BORIStheCrusher;742932 wrote:This. I could never take somebody back who did anything in regards to cheating. If somebody really wants to be with you, they wouldn't fool around with someone else. I don't buy that "it shows how strong their relationship is because he got over her cheating.." bullshit, it means he's a pussy and has no problem letting her blow other men.
Or it means he wasn't lying when he gave his vows.
I know this couple very personally, and I care about them a great deal. In both cases (when he cheated on her, and when she cheated on them), they didn't even like being in the same house as the other person, let alone being married to them. Took years to get through it both times.
I suppose most people just don't consider the commitment as being as important as they really do, but I hardly consider a willingness to take the harder road a sign of weakness. And I know that neither stayed out of weakness, having talked to them both extensively about it. It would have been easier ... MUCH easier ... for them to leave each time.
For what it's worth, when each of them cheated, both parties wanted to divorce (the man actually left for about a week when the woman cheated). But it was a short-sighted thing, though, and once they've gotten through it, both are happy they didn't.
CenterBHSFan;742937 wrote:I think there's a much better chance of forgiveness once in a marriage - by people who meant what they said when they spoke the words "for better or for worse". Or at least there should be a better chance of it, IMO.
Yeah, sometimes "worse" really is "worse." Those are strong words that shouldn't be uttered without considering just how bad it can get. If you're a man or woman of your word, you don't say things you don't mean, and you keep your word, even when another person hasn't kept theirs.
CenterBHSFan;742937 wrote:Now if only dating, there's a better chance that it's a total dealbreaker. It really goes to show that the two people are in much different spheres in their life and choicemaking.
I agree with this. Dating is a whole different story, if there has been no commitment or promise made.
CenterBHSFan;742937 wrote:In either case, cheating never happens by accident. It's always an intentional choice.
Absolutely. There is no such thing as a cheater without fault.
Little Danny;742990 wrote:Agreed, it's especially difficult if kids are involved. So many things cross your mind in severing a marriage: am I doing the right thing for the kids, will I see them as often as I want, what is my financial situation going to be like?
Or, again, the though of "this must be what 'better or worse' meant" can as well.
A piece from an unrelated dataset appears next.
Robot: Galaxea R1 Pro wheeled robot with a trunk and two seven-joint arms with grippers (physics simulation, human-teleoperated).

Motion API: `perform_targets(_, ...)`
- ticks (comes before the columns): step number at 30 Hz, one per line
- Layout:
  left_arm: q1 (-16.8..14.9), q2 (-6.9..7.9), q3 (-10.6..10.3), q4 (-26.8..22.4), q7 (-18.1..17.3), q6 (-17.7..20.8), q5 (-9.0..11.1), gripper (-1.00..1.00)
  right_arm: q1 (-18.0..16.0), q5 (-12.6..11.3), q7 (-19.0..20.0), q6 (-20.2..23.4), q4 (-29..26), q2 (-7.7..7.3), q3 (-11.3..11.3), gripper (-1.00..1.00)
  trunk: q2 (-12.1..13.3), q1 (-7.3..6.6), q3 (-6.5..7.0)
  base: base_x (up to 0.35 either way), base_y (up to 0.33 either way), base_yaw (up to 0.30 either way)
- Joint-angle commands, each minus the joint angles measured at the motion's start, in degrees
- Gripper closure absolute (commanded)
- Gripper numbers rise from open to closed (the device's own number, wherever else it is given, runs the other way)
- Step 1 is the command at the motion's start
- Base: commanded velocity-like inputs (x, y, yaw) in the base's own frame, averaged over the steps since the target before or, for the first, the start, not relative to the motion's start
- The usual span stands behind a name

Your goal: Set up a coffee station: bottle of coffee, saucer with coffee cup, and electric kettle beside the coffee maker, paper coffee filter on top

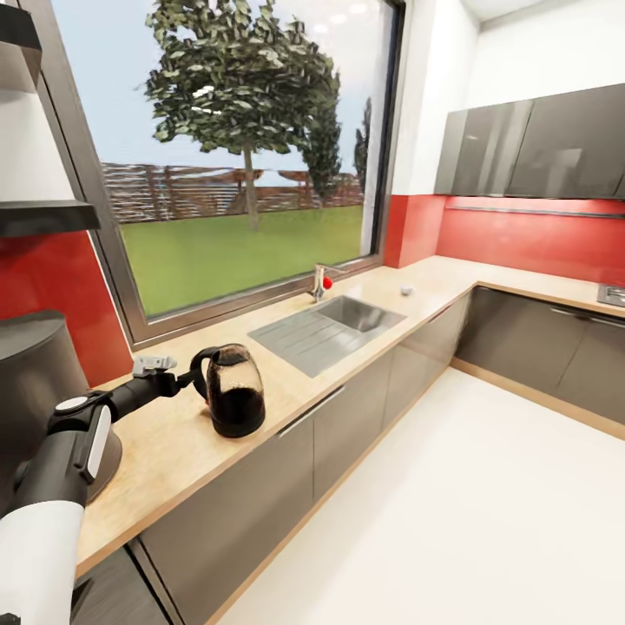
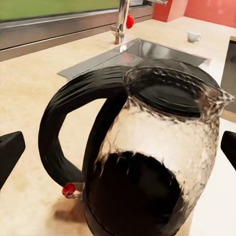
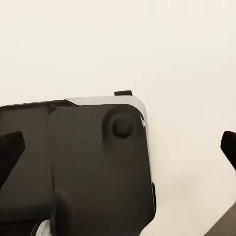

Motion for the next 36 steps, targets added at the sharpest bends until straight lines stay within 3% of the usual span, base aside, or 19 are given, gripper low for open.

In my example, they did have children, but the children were grown and out of the house (for the second affair, at least), and both were career professionals making good money. In both cases, the cheated-on spouse wanted out, but they decided to seek the advice of a marriage counselor, and in both cases, they ended up happier down the road having stayed together.
I know you guys have strong opinions about the subject, but these people mean a great deal to me, and I admire just how much they went through in order to keep their words to each other. I don't think there can be much more they could do to let the other know that they're going to be there no matter what. I have yet to meet someone who is as much a man of his word as this guy is, and I don't think I've met a woman who is as much a woman of her word as this lady. While I certainly never intend to cheat on my wife, and I don't ever expect her to cheat on me, I do hope that our commitment to each other is strong enough to withstand something that most people aren't strong enough to get over. That isn't so say I blame anyone for not being able to get over it, but it does mean I admire those that find a way.
We're all royal fuck-ups. It's never an accident when we actively do something that will hurt someone else, and given how often it seems to happen, we as human beings seem to be quite capable of infidelity. I just find it humbling to see two people who are able to accept each other even after they see what a horrible, unfaithful fuck-up the other person is capable of being.